By Any Other Name, Still...
Rosa rugosa
... a rose. Thanks to Mom our front and back yards have become a botanist's dream. You'd need a degree in Latin just to pronounce everything growing there. That would be
Rosa rugosa pictured.
Master returned to the lab late tonight to stop his experiment on time. Actually, it's only the first part of an overall experiment that takes about six to seven days to complete, if everything goes well. What he's doing is a relatively routine protein separation using a
2D-Gel technique. Routine in the field of Proteomics anyway. Generally, a complex mixture of proteins can be separated (or focused) by their isoelectric value in one dimension, and then by molecular weight in a second dimension. But first, in order to be able to see a protein in the gel, all the proteins in the sample are first covalently labeled with a
fluorophore. Different fluorophores will "glow" a distinct color when excited by a particular wavelength of laser light. Mixtures of protein from different samples (normal vs. tumor tissue, say) can be labeled with different fluorophores and run in the same gel. In this way, proteins from normal tissue will glow green, for instance, and those from the tumor sample red. In theory anyway.

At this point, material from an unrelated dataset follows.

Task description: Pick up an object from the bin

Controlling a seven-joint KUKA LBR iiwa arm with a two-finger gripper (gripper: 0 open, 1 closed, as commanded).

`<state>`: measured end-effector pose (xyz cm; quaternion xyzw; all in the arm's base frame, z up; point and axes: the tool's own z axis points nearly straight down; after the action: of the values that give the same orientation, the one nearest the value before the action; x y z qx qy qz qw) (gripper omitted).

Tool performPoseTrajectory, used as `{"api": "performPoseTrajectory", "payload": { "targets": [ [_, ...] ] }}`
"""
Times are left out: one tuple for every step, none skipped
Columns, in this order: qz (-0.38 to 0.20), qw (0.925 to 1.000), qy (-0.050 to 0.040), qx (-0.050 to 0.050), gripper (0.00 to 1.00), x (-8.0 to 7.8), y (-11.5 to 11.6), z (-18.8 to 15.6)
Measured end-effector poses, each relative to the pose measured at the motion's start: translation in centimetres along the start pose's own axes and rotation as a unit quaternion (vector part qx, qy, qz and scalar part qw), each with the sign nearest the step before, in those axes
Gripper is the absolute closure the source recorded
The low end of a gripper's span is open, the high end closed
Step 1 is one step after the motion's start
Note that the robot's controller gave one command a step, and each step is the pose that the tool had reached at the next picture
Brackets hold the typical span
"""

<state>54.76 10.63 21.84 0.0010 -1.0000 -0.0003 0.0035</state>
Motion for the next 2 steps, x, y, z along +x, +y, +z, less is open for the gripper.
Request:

Subsequent image analysis can then quantify the different expression (amount) of proteins common to both the normal and tumor samples. Proteins of interest can then be excised from the gel,
trypsinized (i.e. cut into smaller pieces (peptides) by an enzyme), and then sequenced on a mass spectrometer. A bioinformatics search can then match the peptide to the parent protein, and Voila!, you've identified the protein on the gel. In theory anyway.

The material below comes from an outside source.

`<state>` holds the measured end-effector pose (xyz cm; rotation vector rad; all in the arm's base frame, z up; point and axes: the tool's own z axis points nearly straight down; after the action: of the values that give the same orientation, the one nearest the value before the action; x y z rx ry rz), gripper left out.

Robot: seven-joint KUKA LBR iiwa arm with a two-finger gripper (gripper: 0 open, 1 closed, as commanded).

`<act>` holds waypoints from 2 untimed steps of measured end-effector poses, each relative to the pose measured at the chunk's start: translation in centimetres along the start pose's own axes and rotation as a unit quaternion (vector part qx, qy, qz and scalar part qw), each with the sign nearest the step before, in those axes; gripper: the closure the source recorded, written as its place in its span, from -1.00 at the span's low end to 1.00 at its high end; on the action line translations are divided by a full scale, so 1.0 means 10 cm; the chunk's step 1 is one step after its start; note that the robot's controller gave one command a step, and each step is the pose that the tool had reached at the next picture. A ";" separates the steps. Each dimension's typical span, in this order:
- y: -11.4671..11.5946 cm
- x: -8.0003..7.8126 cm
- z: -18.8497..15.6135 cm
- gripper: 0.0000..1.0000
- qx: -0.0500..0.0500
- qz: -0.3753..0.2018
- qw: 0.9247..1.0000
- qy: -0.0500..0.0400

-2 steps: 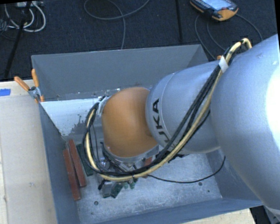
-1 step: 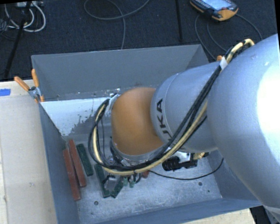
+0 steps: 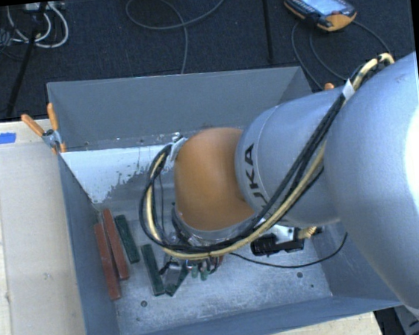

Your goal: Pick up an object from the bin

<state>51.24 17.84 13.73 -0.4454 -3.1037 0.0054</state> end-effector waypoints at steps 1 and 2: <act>-0.40 -0.07 0.38 1.00 -0.001 -0.221 0.975 -0.001; -0.39 -0.08 0.37 -1.00 -0.001 -0.220 0.975 -0.002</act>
Offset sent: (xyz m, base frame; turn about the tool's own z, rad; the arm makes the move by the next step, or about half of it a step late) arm 0.0000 0.0000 0.0000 0.0000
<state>50.87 13.85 10.06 0.2501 -3.1289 0.0003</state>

Once you know the proteins differentially expressed between samples, you might be able to tell a story about cell cycle regulation changes occurring in cancer, or better yet, identify biomarkers of the disease state. And a budding pharmacologist might even be sufficiently brazen to suggest novel pathways to target with therapeutics.
In the end you might be able to get a nifty paper or three published. And one could even write a PhD dissertation. And maybe even defend it! In theory anyway.
But we're getting ahead of ourselves.